I would like to know a simple way to create the factor p(y|x,z) in my code below:
Here is a drawing of the graph I want to experiment with:
The simplest way is to use boolean variables along with logical operators:
var y = ((x == z) == Variable.Bernoulli(0.1));
var r = (y == Variable.Bernoulli(0.8));
It works thanks! However, for VMP it gives the following error:
"Unhandled exception. Microsoft.ML.Probabilistic.Compiler.CompilationFailedException: MessageTransform failed with 2 error(s) and 0 warning(s): Error 0: This model is not supported with VariationalMessagePassing due to Factor.AreEqual(bool areEqual, bool a, bool b). Try using a different algorithm or expressing the model differently in Factor.AreEqual(vbool2_use, vbool3_use) Details: Variational Message Passing does not support an AreEqual factor with fixed output. using parameter types: [areEqual] bool,[a] Bernoulli,[to_a] Bernoulli,[b] Bernoulli,[to_b] Bernoulli,[result] Bernoulli"
How can the model be expressed differently in this case?
Another way, that VMP will like, is to branch on y:
var r = Variable.New<bool>();
using(Variable.If(y)) {
r.SetTo(Variable.Bernoulli(0.8));
}
using(Variable.IfNot(y)) {
r.SetTo(Variable.Bernoulli(0.2));
}
How can I interpret the branching on y? Did the structure of the graph change? How did this change make it possible for VMP?
Infer.NET can show you the factor graph. The theory behind branching, how it changes the factor graph, and how it interacts with message-passing inference algorithms is described in the paper Gates: A Graphical Notation for Mixture Models.

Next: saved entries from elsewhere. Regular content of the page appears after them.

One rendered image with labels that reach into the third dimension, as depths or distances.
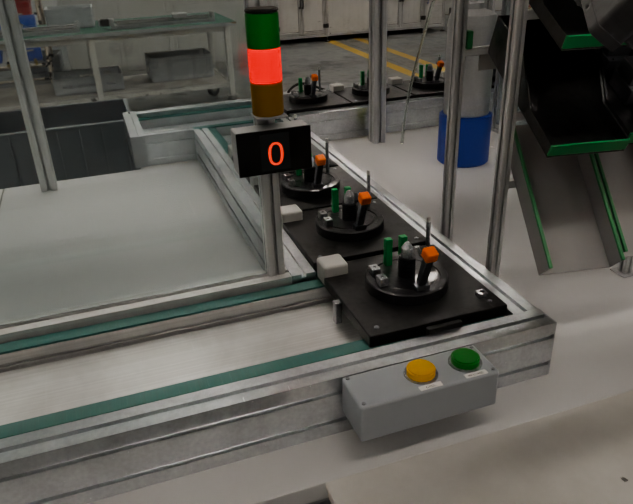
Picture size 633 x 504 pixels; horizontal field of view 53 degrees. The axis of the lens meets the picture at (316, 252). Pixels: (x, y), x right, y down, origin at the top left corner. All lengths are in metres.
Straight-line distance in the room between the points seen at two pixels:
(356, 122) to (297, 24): 7.80
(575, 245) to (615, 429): 0.31
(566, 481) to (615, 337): 0.37
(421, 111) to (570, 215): 1.26
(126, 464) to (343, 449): 0.29
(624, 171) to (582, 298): 0.25
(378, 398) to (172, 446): 0.28
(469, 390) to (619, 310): 0.48
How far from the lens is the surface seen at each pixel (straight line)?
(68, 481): 0.91
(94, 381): 1.04
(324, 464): 0.92
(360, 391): 0.87
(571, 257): 1.15
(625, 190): 1.27
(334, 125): 2.23
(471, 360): 0.92
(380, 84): 2.16
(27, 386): 1.07
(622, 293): 1.38
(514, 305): 1.08
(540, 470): 0.95
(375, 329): 0.97
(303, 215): 1.36
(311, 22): 10.08
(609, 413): 1.06
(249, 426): 0.90
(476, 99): 1.93
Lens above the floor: 1.51
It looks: 27 degrees down
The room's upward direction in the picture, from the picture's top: 2 degrees counter-clockwise
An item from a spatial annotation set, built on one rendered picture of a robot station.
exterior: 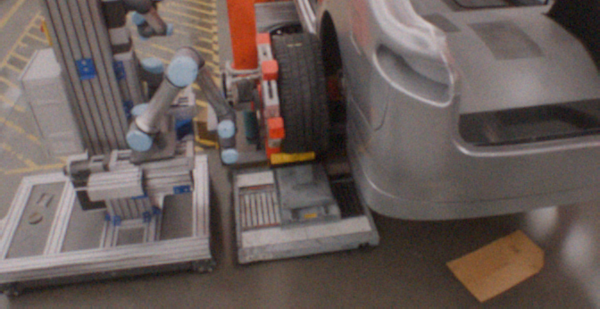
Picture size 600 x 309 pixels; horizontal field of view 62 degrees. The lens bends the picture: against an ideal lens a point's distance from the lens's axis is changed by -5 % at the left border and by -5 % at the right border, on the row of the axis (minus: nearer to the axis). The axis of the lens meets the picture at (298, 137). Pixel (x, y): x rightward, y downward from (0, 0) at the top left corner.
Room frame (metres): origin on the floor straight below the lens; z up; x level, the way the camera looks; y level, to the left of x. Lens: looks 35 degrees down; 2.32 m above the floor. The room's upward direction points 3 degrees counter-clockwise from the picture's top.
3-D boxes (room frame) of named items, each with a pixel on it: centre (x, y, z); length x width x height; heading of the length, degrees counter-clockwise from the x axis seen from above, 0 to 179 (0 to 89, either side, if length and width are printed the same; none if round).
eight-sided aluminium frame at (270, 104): (2.47, 0.15, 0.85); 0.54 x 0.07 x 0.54; 6
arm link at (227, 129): (2.00, 0.33, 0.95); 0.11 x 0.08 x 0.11; 1
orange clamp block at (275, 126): (2.16, 0.11, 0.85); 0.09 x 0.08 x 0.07; 6
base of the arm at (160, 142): (2.11, 0.73, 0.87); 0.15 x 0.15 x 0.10
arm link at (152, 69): (2.60, 0.80, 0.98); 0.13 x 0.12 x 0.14; 83
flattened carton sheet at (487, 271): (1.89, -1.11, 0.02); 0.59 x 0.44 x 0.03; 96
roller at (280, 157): (2.36, 0.04, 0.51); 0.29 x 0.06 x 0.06; 96
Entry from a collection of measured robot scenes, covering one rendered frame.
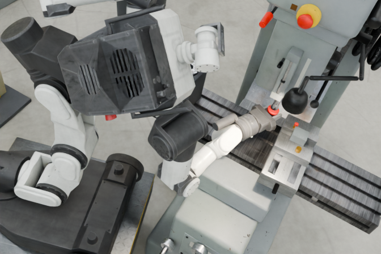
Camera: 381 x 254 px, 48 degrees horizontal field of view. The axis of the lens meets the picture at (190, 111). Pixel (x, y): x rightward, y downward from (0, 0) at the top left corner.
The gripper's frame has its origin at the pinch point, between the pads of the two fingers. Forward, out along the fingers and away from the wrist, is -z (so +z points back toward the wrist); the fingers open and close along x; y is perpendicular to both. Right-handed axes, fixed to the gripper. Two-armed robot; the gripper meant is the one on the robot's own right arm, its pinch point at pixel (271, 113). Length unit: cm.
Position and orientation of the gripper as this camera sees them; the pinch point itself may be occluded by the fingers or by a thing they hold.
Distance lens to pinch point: 173.8
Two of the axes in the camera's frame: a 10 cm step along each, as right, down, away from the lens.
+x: -5.8, -6.8, 4.5
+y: -1.5, 6.4, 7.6
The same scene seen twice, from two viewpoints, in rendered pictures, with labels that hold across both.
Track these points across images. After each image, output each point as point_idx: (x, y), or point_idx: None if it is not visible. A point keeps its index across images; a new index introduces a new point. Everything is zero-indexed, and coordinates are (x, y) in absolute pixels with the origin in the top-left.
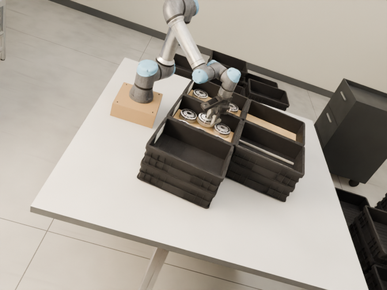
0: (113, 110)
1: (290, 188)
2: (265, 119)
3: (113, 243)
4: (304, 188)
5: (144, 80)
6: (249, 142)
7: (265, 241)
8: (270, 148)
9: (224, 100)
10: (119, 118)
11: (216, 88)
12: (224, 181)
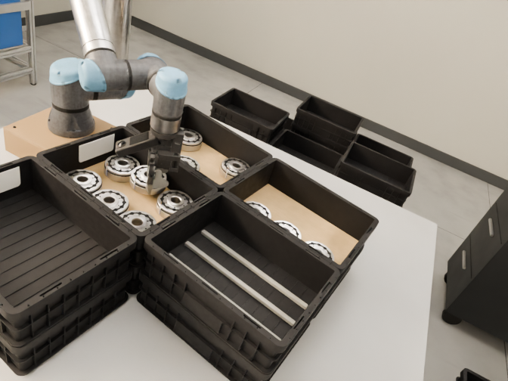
0: (7, 140)
1: (258, 370)
2: (302, 202)
3: None
4: (337, 370)
5: (57, 93)
6: (227, 240)
7: None
8: (271, 261)
9: (166, 140)
10: (18, 158)
11: (219, 131)
12: (133, 314)
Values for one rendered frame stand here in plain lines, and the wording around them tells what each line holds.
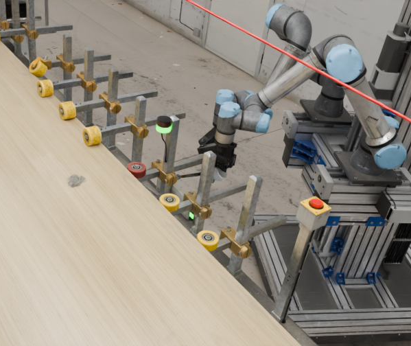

Here is the factor graph generated with ShowFactorGraph
.
I'm not sure how to translate this graph to the gate notation in the paper you shared (maybe Figure 1 (b)?). Please see my attempt attached. I'm not sure if random variable y should be included in the gate?
In the generated graph, y is the gate condition, and the other two subgraphs leading to "False" (which is r) are inside the gates. y is not inside the gates, nor connected to anything inside the gates.
I have edited the Clinical trial tutorial (which is similar to the model above) to discuss how the factor graph is displayed.
I'm running Visual Studio for Mac (8.3.10) and battling with the windows forms etc. Is there a workaround to getting the DGML format? Or other requirements I need to install perhaps?
You can now get the graph in DGML format on any platform.
I would like to get help with creating a very simple discrete model like the Monty Hall problem without parameter learning? Not sure if this is the appropriate channel to ask this.